In 1589, Dr. Fulke of Cambridge published the “Fulke’s Refutation“, in which he printed in parallel columns the Bishops Version along side the Rheims Version, attempting to show the distortion of the Roman Church’s corrupt compromise of an English version of the Bible.

With the death of Queen Elizabeth I, Prince James VI of Scotland became King James I of England. The Protestant clergy approached the new King in 1604 and announced their desire for a new translation to replace the Bishop’s Bible first printed in 1568. They knew that the Geneva Version had won the hearts of the people because of its excellent scholarship, accuracy, and exhaustive commentary. However, they did not want the controversial marginal notes (proclaiming the Pope an Anti-Christ, etc.) Essentially, the leaders of the church desired a Bible for the people, with scriptural references only for word clarification when multiple meanings were possible.

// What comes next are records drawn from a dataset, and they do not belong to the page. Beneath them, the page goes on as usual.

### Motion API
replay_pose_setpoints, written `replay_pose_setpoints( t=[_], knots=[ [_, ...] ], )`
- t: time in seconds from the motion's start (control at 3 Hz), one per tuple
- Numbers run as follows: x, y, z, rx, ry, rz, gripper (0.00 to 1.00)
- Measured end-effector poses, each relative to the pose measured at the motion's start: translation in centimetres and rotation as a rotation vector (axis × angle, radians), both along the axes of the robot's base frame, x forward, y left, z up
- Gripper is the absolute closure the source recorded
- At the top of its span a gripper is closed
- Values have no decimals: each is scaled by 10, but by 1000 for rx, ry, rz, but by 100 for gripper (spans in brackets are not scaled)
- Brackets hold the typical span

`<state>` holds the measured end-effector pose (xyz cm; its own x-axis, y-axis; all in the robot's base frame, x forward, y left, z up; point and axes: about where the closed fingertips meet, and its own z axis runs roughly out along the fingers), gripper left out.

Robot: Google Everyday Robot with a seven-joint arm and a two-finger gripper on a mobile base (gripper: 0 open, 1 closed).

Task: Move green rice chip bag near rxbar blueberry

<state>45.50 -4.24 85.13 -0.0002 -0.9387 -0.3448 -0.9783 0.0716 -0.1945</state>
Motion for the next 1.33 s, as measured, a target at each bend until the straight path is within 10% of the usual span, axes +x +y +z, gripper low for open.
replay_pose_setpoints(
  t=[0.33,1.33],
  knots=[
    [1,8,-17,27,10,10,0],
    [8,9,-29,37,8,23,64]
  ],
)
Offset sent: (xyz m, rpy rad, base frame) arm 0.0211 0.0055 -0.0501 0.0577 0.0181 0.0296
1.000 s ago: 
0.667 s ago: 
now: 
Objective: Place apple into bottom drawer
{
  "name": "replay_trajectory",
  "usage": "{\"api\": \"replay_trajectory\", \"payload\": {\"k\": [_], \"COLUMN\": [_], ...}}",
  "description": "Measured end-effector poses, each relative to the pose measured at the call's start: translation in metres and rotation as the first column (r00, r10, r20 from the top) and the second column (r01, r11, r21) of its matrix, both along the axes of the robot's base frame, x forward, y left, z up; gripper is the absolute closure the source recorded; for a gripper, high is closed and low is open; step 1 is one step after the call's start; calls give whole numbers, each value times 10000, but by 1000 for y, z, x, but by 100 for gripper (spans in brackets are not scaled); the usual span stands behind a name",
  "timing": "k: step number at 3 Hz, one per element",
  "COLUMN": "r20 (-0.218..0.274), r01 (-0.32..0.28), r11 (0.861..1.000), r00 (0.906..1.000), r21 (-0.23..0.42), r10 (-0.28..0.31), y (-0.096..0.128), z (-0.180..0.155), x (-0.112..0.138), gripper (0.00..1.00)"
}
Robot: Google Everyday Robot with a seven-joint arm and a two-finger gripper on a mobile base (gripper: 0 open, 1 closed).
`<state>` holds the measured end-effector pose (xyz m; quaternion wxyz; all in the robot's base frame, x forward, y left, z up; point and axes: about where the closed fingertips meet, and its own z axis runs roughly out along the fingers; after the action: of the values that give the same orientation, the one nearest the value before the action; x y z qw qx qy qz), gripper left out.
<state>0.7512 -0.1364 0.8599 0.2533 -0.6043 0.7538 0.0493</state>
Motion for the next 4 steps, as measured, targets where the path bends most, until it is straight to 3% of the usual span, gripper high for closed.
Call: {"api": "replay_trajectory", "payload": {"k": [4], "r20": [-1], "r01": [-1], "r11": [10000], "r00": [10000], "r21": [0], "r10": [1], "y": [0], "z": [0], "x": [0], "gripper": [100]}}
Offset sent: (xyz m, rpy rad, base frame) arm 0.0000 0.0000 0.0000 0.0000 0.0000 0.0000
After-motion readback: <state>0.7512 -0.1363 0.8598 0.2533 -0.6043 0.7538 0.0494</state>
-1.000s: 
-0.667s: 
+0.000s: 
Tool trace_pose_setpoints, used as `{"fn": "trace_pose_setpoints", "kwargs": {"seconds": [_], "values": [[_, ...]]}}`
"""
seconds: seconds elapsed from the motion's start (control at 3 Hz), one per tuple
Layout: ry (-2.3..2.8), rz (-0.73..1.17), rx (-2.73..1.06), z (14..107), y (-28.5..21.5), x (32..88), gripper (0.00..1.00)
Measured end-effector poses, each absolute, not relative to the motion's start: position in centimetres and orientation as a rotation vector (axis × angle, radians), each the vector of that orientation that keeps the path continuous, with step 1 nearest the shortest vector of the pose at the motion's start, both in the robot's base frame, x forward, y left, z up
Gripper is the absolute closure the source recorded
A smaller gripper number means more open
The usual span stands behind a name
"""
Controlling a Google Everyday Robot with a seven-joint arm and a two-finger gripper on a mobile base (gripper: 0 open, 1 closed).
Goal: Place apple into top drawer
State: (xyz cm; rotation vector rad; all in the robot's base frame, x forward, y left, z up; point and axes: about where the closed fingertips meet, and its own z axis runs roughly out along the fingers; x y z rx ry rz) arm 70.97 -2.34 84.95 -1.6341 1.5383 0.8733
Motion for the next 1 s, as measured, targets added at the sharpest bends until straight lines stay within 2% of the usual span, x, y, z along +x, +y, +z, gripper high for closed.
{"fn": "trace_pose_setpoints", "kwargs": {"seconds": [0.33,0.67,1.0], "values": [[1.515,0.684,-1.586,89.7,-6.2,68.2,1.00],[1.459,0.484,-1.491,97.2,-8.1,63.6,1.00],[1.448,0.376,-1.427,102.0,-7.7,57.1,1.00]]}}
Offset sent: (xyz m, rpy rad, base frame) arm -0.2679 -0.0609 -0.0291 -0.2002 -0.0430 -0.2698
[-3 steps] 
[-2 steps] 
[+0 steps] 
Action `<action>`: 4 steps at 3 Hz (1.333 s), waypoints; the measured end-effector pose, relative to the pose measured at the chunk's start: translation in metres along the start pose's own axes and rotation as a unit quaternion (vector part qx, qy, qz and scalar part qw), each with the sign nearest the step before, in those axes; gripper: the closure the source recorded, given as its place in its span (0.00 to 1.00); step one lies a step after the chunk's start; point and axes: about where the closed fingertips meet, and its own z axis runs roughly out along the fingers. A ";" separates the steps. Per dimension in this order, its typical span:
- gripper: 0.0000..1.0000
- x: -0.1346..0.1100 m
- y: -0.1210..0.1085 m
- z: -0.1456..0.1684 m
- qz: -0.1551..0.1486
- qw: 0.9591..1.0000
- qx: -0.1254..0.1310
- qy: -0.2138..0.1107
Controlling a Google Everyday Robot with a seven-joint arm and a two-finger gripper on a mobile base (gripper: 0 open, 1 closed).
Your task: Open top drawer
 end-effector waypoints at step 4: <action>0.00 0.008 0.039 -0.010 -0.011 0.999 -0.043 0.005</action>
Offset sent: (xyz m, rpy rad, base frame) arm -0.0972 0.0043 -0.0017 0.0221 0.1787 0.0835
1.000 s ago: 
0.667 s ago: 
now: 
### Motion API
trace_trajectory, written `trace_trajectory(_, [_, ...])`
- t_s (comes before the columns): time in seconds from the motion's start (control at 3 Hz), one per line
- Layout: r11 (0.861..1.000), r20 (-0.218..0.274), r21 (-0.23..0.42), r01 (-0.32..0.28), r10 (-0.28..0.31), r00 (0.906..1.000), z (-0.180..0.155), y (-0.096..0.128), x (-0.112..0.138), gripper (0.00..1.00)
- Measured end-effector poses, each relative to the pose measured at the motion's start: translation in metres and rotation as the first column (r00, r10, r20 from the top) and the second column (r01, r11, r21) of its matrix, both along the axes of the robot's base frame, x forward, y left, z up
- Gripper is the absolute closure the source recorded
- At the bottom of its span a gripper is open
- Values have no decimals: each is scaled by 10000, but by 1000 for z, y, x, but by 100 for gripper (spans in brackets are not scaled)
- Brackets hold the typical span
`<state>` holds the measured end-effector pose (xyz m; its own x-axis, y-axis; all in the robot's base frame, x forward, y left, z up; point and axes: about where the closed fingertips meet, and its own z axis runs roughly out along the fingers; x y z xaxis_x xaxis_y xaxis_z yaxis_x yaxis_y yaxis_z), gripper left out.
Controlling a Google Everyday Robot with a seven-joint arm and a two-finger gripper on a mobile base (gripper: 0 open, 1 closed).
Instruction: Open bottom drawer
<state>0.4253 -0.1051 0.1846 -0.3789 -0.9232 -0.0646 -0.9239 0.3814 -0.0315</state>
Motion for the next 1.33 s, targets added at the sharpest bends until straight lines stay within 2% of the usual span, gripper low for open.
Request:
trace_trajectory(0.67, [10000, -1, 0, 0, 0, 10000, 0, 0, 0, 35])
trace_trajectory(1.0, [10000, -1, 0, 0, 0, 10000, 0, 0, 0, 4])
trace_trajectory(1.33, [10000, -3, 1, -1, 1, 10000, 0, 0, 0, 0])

This “translation to end all translations” (for a while at least) was the result of the combined effort of about fifty scholars. They relied heavily on Tyndale’s New Testament, The Coverdale Bible, The Matthews Bible, The Great Bible, The Geneva Bible, and even used the Rheims New Testament. The great revision of the Bishop’s Bible had begun. From 1605 to 1606 the scholars engaged in private research. From 1607 to 1609 the work was assembled. In 1610 the work went to press, and in 1611 the first of the huge (16 inch tall) pulpit folios known as “The King James Bible” came off the printing press.

A typographical error in Ruth 3:15 rendered the pronoun “He” instead of the correct “She” in that verse. This caused some of the 1611 First Editions to be known by collectors as “He” Bibles, and others as “She” Bibles.

It took many years for it to overtake the Geneva Bible in popularity with the people, but eventually the King James Version became the Bible of the English people. It became the most printed book in the history of the world. In fact, for around 250 years, until the appearance of the Revised Version of 1881, the King James Version reigned without a rival.

Although the first Bible printed in America was done in the native Algonquin Indian Language (by John Eliot in 1663), the first English language Bible to be printed in America (byRobert Aitken in 1782) was a King James Version. In 1791, Isaac Collins vastly improved upon the quality and size of the typesetting of American Bibles and produced the first “Family Bible” printed in America — also a King James Version. That same year Isaiah Thomas published the first Illustrated Bible printed in America — also the King James Version.

In 1841, the English Hexapla New Testament was printed. This wonderful textual comparison tool shows in parallel columns: The 1380 Wycliff, 1534 Tyndale, 1539 Great, 1557 Geneva, 1582 Rheims, and 1611 King James versions of the entire New Testament — with the original Greek at the top of the page.

Consider the following textual comparison of John 3:16 as they appear in many of these famous printings of the English Bible:

1st Ed. King James (1611):
“For God so loued the world, that he gaue his only begotten Sonne: that whosoeuer beleeueth in him, should not perish, but haue euerlasting life.”

Rheims (1582):
“For so God loued the vvorld, that he gaue his only-begotten sonne: that euery one that beleeueth in him, perish not, but may haue life euerlasting”

Geneva (1557):
“For God so loueth the world, that he hath geuen his only begotten Sonne: that none that beleue in him, should peryshe, but haue euerlasting lyfe.”

Great Bible (1539):
“For God so loued the worlde, that he gaue his only begotten sonne, that whosoeuer beleueth in him, shulde not perisshe, but haue euerlasting lyfe.”

Tyndale (1534):
“For God so loveth the worlde, that he hath geven his only sonne, that none that beleve in him, shuld perisshe: but shuld have everlastinge lyfe.”

Wycliff (1380):
“for god loued so the world; that he gaf his oon bigetun sone, that eche man that bileueth in him perisch not: but haue euerlastynge liif,”

It is possible to go back to manuscripts earlier than Wycliff, but the language is not easily recognizable.

For example, the Anglo-Saxon manuscript of 995 ADrenders John 3:16 as:
God lufode middan-eard swa, dat he seade his an-cennedan sunu, dat nan ne forweorde de on hine gely ac habbe dat ece lif.